Lockheed Martin Sikorsky will answer the US Army’s call for information on potential light armed reconnaissance and attack aircraft with a proposal derived from the S-97 Raider.
The 5,00kg (11,000lb) pusher-prop assault platform – which achieves speed and agility via Sikorsky’s X2-derived advanced rigid rotor and drive system – is already flying at West Palm Beach, Florida, and would be Lockheed’s go-to offer if the army were to launch an Armed Aerial Scout follow-on through its next-generation first future vertical lift (FVL) rotorcraft acquisition plan.
Last month, the army released its first FVL requests for information (RFI) for the light and medium categories, respectively called capability sets one (CS1) and three (CS3). This is a preparatory step to inform an analysis of alternatives that is to receive funding in fiscal year 2017.
Sikorsky president Dan Schultz told Flightglobal after a media briefing at the Heli-Expo show that the Raider fits nicely within CS1, and that Lockheed-Sikorsky will respond in kind.
Schultz says the army is clearly looking for a small reconnaissance aircraft that will succeed today’s mix of Boeing AH-64 Apaches and unmanned surveillance aircraft that is replacing the Bell OH-58 Kiowa Warrior as a cost-cutting measure.
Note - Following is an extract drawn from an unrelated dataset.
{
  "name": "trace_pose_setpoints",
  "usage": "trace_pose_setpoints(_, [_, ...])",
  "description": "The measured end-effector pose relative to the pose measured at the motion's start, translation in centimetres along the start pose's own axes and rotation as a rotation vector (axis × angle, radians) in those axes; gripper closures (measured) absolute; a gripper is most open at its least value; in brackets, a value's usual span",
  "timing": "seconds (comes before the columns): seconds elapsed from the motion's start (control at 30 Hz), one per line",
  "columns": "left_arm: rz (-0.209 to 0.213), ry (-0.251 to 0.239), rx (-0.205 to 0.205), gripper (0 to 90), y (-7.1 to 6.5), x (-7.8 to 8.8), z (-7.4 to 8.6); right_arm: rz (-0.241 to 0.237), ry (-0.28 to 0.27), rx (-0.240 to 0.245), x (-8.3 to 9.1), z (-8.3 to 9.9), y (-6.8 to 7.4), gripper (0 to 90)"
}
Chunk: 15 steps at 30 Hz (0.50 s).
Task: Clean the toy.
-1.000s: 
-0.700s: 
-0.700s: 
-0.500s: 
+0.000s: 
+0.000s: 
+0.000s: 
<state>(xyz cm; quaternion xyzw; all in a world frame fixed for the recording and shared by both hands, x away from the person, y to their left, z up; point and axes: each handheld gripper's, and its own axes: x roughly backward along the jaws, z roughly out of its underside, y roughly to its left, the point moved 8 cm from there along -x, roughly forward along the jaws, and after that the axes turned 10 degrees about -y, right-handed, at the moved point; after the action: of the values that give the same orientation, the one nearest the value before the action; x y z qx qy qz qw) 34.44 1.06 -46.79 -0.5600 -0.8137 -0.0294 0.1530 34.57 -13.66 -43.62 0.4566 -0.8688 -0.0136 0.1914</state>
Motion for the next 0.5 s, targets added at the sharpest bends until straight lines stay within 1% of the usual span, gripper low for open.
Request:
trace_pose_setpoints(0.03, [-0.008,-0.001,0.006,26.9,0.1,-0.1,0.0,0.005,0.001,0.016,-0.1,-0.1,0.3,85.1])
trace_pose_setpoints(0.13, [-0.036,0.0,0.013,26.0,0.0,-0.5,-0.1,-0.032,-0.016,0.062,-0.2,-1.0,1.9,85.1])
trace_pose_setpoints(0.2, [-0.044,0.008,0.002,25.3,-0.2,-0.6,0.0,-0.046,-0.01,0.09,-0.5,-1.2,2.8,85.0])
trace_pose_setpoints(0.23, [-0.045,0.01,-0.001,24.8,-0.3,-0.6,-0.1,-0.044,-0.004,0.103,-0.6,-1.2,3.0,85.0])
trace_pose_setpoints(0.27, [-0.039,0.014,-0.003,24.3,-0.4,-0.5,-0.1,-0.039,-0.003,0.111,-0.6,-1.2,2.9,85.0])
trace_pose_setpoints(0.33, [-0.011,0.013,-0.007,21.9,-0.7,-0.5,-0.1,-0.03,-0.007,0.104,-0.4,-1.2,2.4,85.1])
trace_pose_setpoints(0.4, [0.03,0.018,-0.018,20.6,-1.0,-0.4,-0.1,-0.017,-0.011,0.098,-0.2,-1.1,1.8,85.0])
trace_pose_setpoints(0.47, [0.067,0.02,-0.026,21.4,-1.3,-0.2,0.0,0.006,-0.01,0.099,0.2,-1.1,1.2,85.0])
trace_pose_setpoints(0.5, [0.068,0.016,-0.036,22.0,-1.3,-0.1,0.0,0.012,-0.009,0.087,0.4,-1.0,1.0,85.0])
While many FVL pundits were expecting an RFI for the medium category, the appearance of CS1 – which calls for information on existing, future and conceptual platforms for “reconnaissance, light-attack and light-assault/lift operations” in the 2030s – caught some by surprise.
“We’re very excited about that,” says Schultz. “If I were in the army flying a reconnaissance mission, I’d love to have a Raider. The airplane is quiet, it’s fast, it’s agile, it can pull 3g, it can back up in the zone, it can go forward in the zone, it can go sideways in the zone, and it has almost twice the range of any small helicopter today and can keep up with [Bell Boeing V-22] Ospreys or anything else that’s out there.”
Other companies likely to compete in this space are AVX, Bell Helicopter, Boeing, Karem and MD Helicopters, although it is not yet clear what light armed reconnaissance concepts each will offer.
Bell chief executive Mitch Snyder says that – at least for now – the company is more focused on the medium category through its V-280 Valor tiltrotor. MD Helicopters owner Lynn Tilton said at Heli-Expo that it is pursuing a more near-term, conventional assault platform, known today as MD6XX.
Karem is pushing tiltrotor types, while AVX has a number of coaxial compound helicopter designs propelled by ducted fans.
But for Schultz, the answer is quite clear: Raider, which first flew on 22 May 2015. “If the army comes out with a category one, we have an offering for them that’s already flying,” he says. “It’s not in development, it’s not on paper, it’s not behind the curtain, it’s actually flying down at West Palm Beach.
“You can try with tiltrotors, but tiltrotors aren’t as manoeuvrable close to the ground," he notes. "A helicopter with an advanced blade changes all that.”
Schultz says the S-97 is a major investment by Sikorsky in next-generation rotorcraft technologies, and he hopes the army moves forward in the light assault category alongside FVL-Medium. Here, the company would offer a production version of the SB-1 Defiant that it is building in partnership with Boeing under the army's Joint Multi-Role Technology Demonstrator programme as a precursor to FVL.
According to the CS1 RFI document, prospective platforms much achieve speeds of 200kt (370km/h) with a “minimum” tactical radius of 229nm (424km). They must carry six fully equipped troops weighing 152kg each, or 912kg in total.